One of the really cool things about being here at the research station is meeting and interacting with all of the other researchers here. Everyone is studying an impressive variety of things. I’m sure I’m missing people, but aside from the pichico team, there are people studying: raptors and mercury, ant-tree interactions, ants, mosquitoes, seed dispersal by primates, mining-site regeneration, the short-eared dog, bats, long-horn beetles, peccary, and the essential oil of the palm fruit.
The other night, Adrian asked if we wanted to help him set up mist nets to catch bats. Mini, Gideon, Adrian’s parents (visiting from Miami), Sarah, Musmuqi the owl monkey, and I headed out to the appointed trail a little before dusk. Earlier in one of our trapping attempts, Adrian helped us set up mist nets to snag tamarins. It was, sadly, unsuccessful, so we were all eager to see mist netting in action.
Mist nets are long, wide nets with a mesh of maybe ½ inch squares. They have 5 or 6 guidelines running taut along the length of the net, with loose mesh creating pockets running along beneath the guidelines. They are frighteningly prone to tangle, but when untangled and stretched out by bamboo poles on either side, they cover from about 3-10 feet off the ground for maybe 20-30 feet. The mesh is thin enough that bats (and birds, who are also frequently mist-netted) don’t see it and fly into the netting, where they get tangled up enough that they can’t fly back out. The getting stuck technique was brilliantly demonstrated by Musmuqi, who is really getting great at launching himself onto a variety of hanging objects. In case you’re wondering, it takes 3 people about 10 minutes to extricate a struggling baby owl monkey from a mist net, and they’ll only get bitten 4 or 5 times.

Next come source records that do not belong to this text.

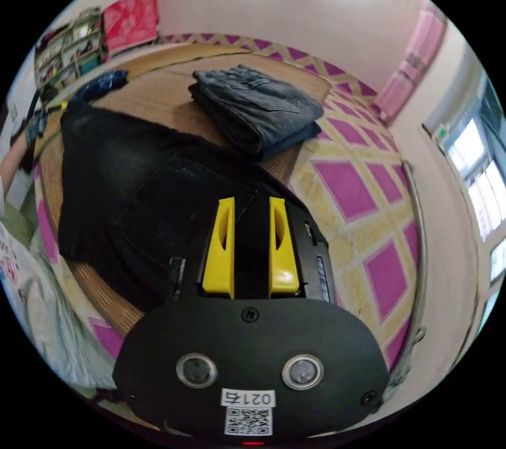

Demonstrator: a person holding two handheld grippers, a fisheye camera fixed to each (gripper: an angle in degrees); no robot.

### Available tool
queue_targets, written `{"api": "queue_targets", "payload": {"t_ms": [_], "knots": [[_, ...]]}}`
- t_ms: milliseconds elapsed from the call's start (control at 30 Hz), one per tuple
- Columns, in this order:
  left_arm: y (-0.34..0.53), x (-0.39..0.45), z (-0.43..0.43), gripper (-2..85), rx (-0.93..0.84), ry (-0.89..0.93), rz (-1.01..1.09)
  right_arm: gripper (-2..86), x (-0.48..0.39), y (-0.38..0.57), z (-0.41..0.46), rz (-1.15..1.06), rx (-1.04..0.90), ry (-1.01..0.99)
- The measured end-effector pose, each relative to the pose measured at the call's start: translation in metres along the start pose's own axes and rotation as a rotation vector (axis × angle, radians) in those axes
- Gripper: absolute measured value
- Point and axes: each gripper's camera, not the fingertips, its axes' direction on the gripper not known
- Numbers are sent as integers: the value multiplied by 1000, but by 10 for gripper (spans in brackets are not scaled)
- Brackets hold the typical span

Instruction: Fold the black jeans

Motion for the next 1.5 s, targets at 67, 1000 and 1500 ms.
{"api": "queue_targets", "payload": {"t_ms": [67, 1000, 1500], "knots": [[-25, 15, 35, 68, -79, 8, 76, 108, 3, -22, 16, -68, -40, -9], [-29, 31, 51, -7, -152, 70, 449, -8, 70, -32, -19, -194, -3, -337], [181, 17, -160, -9, 134, 334, 359, -9, -30, 193, -144, -219, 107, -566]]}}
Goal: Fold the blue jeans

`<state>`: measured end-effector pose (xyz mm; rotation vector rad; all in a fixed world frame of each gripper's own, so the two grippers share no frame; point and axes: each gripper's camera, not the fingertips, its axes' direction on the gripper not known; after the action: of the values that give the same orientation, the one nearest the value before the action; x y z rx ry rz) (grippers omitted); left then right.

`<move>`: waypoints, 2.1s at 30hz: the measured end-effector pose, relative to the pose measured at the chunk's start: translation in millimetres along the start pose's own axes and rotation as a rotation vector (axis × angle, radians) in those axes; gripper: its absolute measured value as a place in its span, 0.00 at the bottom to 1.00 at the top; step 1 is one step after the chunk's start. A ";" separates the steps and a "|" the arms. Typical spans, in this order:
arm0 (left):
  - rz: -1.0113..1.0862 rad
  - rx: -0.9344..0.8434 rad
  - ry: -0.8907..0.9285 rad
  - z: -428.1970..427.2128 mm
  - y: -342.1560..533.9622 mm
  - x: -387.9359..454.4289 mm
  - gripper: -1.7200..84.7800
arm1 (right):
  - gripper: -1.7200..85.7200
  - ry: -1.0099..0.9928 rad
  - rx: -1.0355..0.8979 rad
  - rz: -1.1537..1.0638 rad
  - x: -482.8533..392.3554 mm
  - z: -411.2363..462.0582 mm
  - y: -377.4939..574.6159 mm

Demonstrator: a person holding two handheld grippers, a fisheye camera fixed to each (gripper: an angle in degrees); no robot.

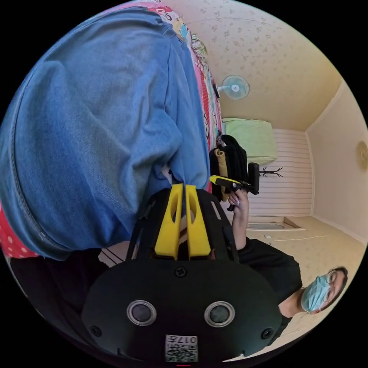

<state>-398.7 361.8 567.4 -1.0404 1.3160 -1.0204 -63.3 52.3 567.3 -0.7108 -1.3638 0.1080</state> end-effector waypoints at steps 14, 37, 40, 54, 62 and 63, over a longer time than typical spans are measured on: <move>0.179 -0.017 0.005 -3.9 23.5 -4.7 0.06 | 0.13 -0.207 0.021 -0.038 -25.2 16.0 35.9; 0.520 -0.503 -0.344 121.2 84.5 14.7 0.18 | 0.04 -0.315 -0.149 -0.218 -93.9 52.3 -14.4; 0.478 -0.497 -0.332 121.6 82.9 7.5 0.17 | 0.04 -0.328 -0.142 -0.223 -104.2 57.6 -27.0; 0.433 -0.562 -0.215 119.3 94.8 10.5 0.06 | 0.04 -0.484 0.032 -0.095 -70.8 29.5 -92.3; 0.446 -0.550 -0.201 114.4 101.2 31.6 0.07 | 0.10 0.021 -0.001 -0.093 -99.4 21.5 -255.8; 0.443 -0.545 -0.190 112.3 100.7 34.2 0.07 | 0.10 0.068 -0.005 -0.085 -105.5 25.4 -280.3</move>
<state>-287.3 353.5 460.4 -1.1359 1.6107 -0.2225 -202.7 -207.9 624.3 -0.6541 -1.3274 0.0128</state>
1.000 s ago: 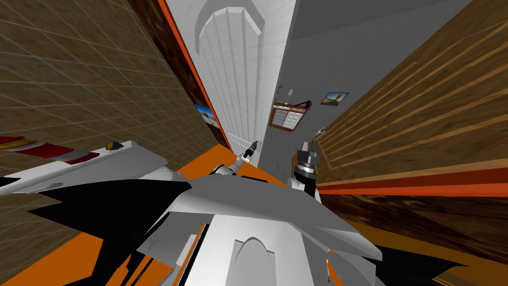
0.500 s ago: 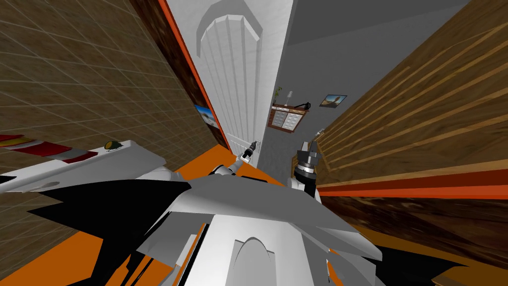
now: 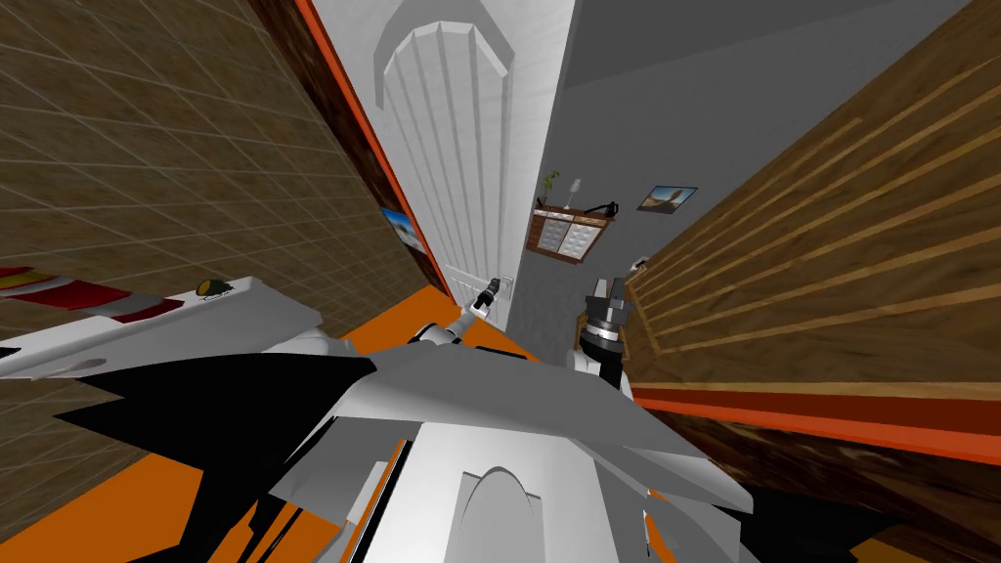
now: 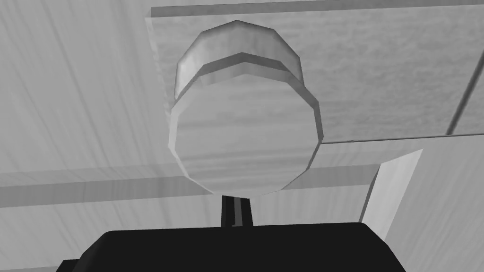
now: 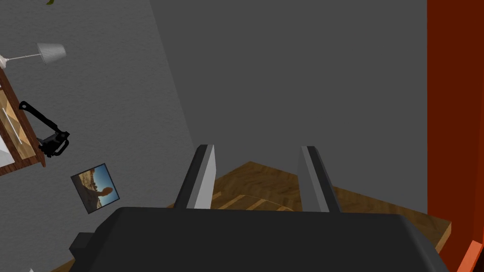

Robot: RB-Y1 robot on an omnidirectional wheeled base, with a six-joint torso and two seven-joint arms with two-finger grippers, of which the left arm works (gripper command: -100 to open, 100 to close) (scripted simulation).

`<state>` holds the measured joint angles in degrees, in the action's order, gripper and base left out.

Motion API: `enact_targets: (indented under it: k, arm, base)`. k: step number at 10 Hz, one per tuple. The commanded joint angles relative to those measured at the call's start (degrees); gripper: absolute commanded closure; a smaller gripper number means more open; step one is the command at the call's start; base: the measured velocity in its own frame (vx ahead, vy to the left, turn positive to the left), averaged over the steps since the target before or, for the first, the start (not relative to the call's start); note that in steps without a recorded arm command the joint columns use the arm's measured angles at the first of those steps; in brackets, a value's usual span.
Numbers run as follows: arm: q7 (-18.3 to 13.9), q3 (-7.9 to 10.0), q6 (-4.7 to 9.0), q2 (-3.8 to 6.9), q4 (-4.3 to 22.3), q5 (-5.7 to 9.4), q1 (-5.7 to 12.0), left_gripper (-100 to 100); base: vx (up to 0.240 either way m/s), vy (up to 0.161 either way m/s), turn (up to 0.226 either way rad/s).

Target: Push the door open

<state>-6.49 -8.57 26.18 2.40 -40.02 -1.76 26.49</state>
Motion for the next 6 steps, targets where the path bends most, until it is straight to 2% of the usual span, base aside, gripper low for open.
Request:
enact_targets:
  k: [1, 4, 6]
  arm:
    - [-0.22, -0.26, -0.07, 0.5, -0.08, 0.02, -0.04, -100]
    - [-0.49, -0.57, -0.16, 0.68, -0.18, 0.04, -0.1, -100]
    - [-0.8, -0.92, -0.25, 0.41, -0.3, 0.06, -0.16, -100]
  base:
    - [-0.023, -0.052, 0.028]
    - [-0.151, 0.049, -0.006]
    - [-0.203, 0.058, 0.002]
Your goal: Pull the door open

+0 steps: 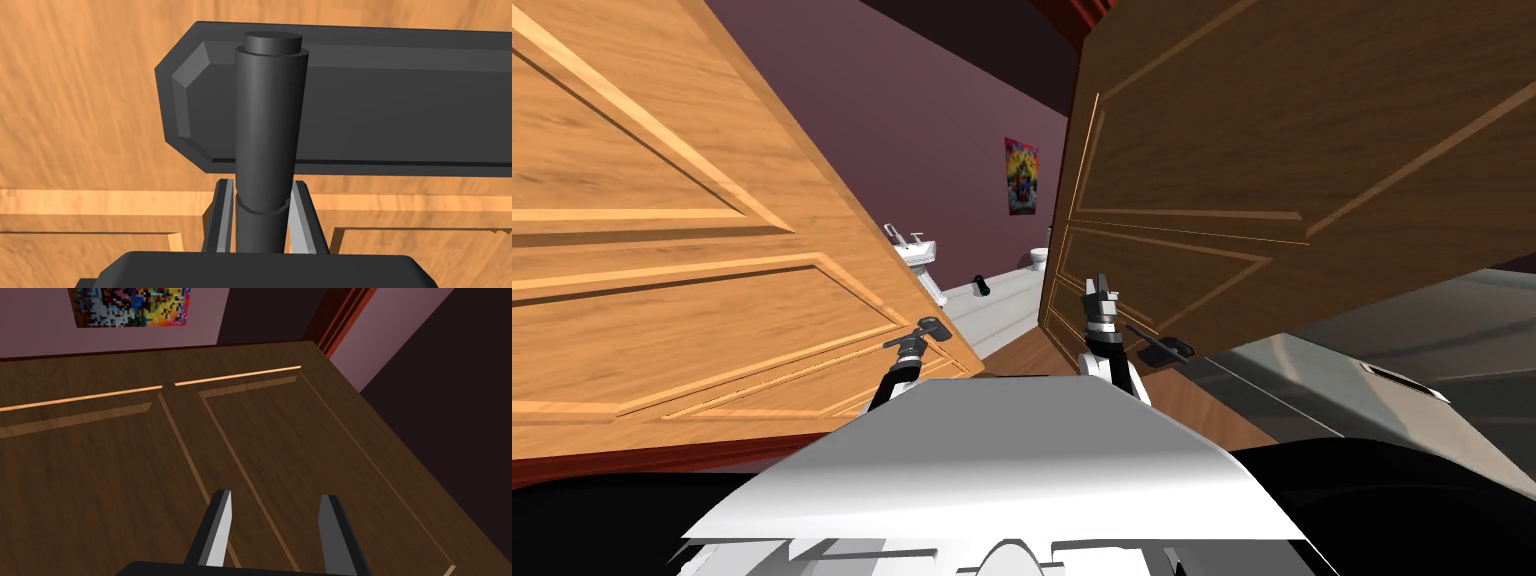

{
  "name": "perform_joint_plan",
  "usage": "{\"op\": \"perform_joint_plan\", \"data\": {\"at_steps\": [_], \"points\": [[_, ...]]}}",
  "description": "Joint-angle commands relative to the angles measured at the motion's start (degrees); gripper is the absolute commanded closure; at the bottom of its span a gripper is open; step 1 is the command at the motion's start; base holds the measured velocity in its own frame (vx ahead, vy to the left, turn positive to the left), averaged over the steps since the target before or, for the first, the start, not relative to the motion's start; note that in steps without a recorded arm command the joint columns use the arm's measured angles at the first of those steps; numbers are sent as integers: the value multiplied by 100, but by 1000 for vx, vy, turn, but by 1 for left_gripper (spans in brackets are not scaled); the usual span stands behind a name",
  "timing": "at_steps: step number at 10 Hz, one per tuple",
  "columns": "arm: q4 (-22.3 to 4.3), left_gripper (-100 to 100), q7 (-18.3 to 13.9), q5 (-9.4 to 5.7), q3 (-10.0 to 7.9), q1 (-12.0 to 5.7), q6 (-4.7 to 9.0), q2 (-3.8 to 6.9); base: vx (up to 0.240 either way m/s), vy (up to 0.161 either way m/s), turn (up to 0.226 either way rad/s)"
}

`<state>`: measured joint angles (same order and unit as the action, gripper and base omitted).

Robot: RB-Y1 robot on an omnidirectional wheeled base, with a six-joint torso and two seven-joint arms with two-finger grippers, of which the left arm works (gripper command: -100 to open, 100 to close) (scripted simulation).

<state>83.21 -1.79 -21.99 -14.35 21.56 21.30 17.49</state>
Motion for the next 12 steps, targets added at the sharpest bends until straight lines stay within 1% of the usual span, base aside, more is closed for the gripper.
{"op": "perform_joint_plan", "data": {"at_steps": [1,4,5,6,7,9,10,12], "points": [[-2,100,-80,-4,95,63,74,89,-234,12,-168],[23,100,-215,-15,260,162,168,251,-233,22,-142],[29,100,-244,-18,296,183,189,286,-210,34,-110],[17,100,-219,-12,297,160,157,247,-86,13,-50],[44,100,-291,-16,408,252,235,331,-180,7,-124],[77,100,-357,-24,487,337,317,422,-254,0,-158],[104,100,-411,-31,553,407,385,498,-251,18,-137],[146,100,-496,-42,656,517,491,616,-270,14,-143]]}}
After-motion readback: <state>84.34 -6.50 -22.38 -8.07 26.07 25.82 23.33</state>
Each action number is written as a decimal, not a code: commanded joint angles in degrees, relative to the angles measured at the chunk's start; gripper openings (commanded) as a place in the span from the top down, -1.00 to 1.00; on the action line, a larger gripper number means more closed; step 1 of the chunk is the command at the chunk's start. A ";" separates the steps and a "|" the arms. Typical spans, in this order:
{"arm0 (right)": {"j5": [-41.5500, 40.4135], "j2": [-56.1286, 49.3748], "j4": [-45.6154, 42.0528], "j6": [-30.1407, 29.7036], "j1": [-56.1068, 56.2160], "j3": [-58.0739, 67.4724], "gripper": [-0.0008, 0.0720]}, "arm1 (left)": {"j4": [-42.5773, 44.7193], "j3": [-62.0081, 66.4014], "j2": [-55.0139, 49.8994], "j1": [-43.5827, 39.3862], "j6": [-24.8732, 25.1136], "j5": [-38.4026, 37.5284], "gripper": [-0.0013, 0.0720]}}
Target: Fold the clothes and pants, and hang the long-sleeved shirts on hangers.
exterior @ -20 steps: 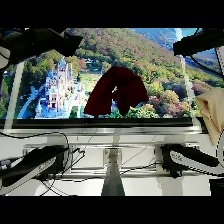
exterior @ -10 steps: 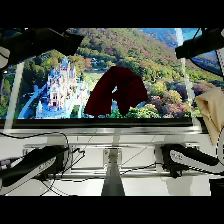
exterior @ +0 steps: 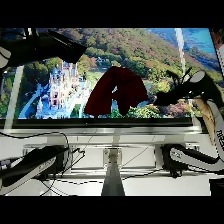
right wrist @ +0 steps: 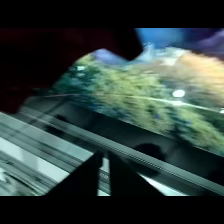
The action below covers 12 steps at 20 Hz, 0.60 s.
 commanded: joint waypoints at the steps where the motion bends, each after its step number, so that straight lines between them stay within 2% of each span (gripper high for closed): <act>1: -13.38 0.00 15.45 0.31 5.11 -10.88 0.14 | 0.04 0.00 -0.02 0.00 -0.04 -0.94 -0.94; 2: -16.24 0.00 17.25 1.29 6.99 -11.63 -0.20 | 0.04 0.00 -0.02 0.00 -0.04 -0.94 -0.94; 7: -29.22 -0.15 22.82 16.59 14.86 -11.74 -0.23 | 0.04 0.00 -0.02 0.00 -0.04 -0.92 -0.94; 12: -34.38 -3.10 23.37 25.33 19.45 -11.74 -0.22 | 0.02 0.00 -0.02 0.00 -0.04 -0.92 -0.94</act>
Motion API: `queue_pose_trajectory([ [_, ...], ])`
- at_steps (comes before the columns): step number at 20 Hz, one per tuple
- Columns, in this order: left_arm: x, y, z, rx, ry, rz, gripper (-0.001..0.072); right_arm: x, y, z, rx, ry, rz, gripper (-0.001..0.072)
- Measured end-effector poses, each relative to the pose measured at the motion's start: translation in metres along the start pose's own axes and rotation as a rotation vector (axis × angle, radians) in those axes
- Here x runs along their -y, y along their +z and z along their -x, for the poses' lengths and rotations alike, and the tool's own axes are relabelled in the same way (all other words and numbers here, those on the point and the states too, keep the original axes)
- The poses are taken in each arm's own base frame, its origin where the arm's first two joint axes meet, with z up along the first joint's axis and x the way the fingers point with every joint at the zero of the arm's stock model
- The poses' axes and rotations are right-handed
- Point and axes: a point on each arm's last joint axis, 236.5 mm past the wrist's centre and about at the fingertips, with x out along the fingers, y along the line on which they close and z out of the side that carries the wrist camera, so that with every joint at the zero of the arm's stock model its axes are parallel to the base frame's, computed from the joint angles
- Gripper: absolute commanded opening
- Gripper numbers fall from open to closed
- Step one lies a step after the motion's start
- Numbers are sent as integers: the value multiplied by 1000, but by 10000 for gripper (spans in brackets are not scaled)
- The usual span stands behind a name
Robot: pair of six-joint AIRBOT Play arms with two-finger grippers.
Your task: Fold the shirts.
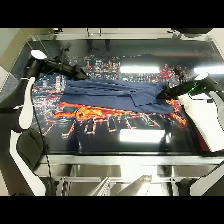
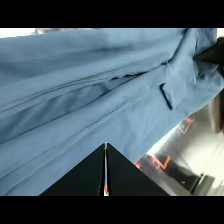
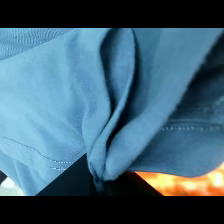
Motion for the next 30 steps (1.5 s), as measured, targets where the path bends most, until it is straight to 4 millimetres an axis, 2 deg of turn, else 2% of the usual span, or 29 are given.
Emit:
queue_pose_trajectory([
  [2,7,-3,-21,-26,36,-41,-1,-10,3,9,0,1,14,16],
  [5,16,-4,-61,-45,138,-89,-1,-40,11,33,9,32,42,15],
  [9,35,-2,-127,-10,223,-156,-1,-85,19,72,19,59,105,15],
  [13,47,-23,-192,-29,238,-194,-1,-134,21,105,8,111,163,15],
  [16,57,-35,-217,-37,230,-182,0,-173,15,114,-18,166,206,16],
  [21,87,-58,-241,-83,156,-143,-1,-221,10,98,-39,209,255,16],
  [23,96,-67,-235,-132,140,-144,-1,-241,12,86,-27,221,268,16],
  [25,109,-54,-204,-131,124,-149,-1,-261,13,70,-16,234,271,16],
  [26,112,-43,-179,-123,126,-151,-1,-271,14,60,-9,239,273,16],
  [28,104,-25,-120,-108,158,-147,0,-291,16,35,6,249,278,16],
  [30,93,-2,-41,-37,199,-119,0,-311,19,-1,30,262,280,16],
])
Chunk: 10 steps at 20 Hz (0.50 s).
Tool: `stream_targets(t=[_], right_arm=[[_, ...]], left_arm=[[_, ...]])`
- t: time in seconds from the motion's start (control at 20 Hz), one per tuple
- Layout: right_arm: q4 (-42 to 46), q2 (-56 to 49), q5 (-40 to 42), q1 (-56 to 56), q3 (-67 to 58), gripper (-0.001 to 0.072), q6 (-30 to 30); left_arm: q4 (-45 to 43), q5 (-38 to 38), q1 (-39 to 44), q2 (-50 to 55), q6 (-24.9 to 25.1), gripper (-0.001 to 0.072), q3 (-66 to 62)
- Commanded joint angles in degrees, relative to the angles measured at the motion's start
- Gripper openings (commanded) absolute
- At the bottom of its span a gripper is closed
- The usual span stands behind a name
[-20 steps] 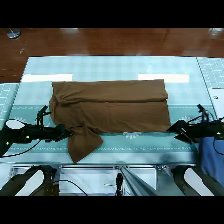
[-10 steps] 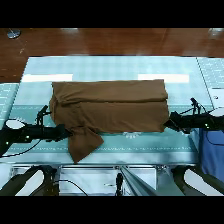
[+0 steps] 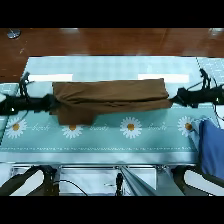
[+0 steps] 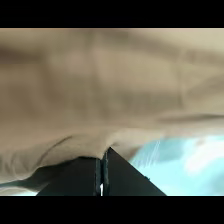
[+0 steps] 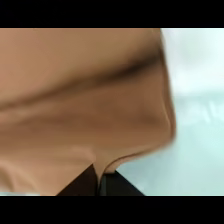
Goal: Fold the shirts.
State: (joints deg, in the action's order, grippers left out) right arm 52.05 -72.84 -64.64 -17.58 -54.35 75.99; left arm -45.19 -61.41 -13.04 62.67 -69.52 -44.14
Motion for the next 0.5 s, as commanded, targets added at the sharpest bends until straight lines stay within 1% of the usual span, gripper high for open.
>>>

Fortunately for the bats, Adrian is much more adept at removing them than we are at removing owl monkeys (perhaps it’s for the best that we didn’t catch tamarins in our mist nets!). When the night began, Adrian said 5 bats would be a good night! Our sights set high as dusk fell, everyone spread out along the nets, waiting for the first visitor. We didn’t have long to wait, as an exciting, small, insectivorous bat flew directly into the net shortly after everything was set up. Bats are really amazing looking little guys. The ones we were catching all had nose-leafs, protrusions of skin on their noise that look like small, bat-skin-colored leaves (they were, appropriately enough, the Leaf-Nosed bats. Similar, but unrelated to Odd-Nosed monkeys). The skin between the digits on their wings is thin and rubbery – imagine something between a balloon, a rubber glove, and a tissue. Seeing the wings all spread out next to someone’s arm was like one of those illustrations of homologous structures from an introductory biology textbook.
All told, Adrian netted 9 bats in about an hour and a half. Those of us on the tamarin team were impressed, but also painfully jealous! If only the monkeys were so eager to fall into our clutches… Unfortunately, trapping tamarins is a pretty arduous task. I believe I mentioned the Chiky Basterd Guy, our baby monkey who calls to attract wild tamarins to the trap. He gets taken out to a trap every day for about 7 hours, plied with bananas and water, and acts as bait to entice the other tamarins to come eat our yummy bananas so we can steal their genetic data. Slow going (after more than a week here, we’re VERY excited that the group sniffed a bunch of bananas today), but if this spot works well, we’ll add another 18 monkeys to our trapped column!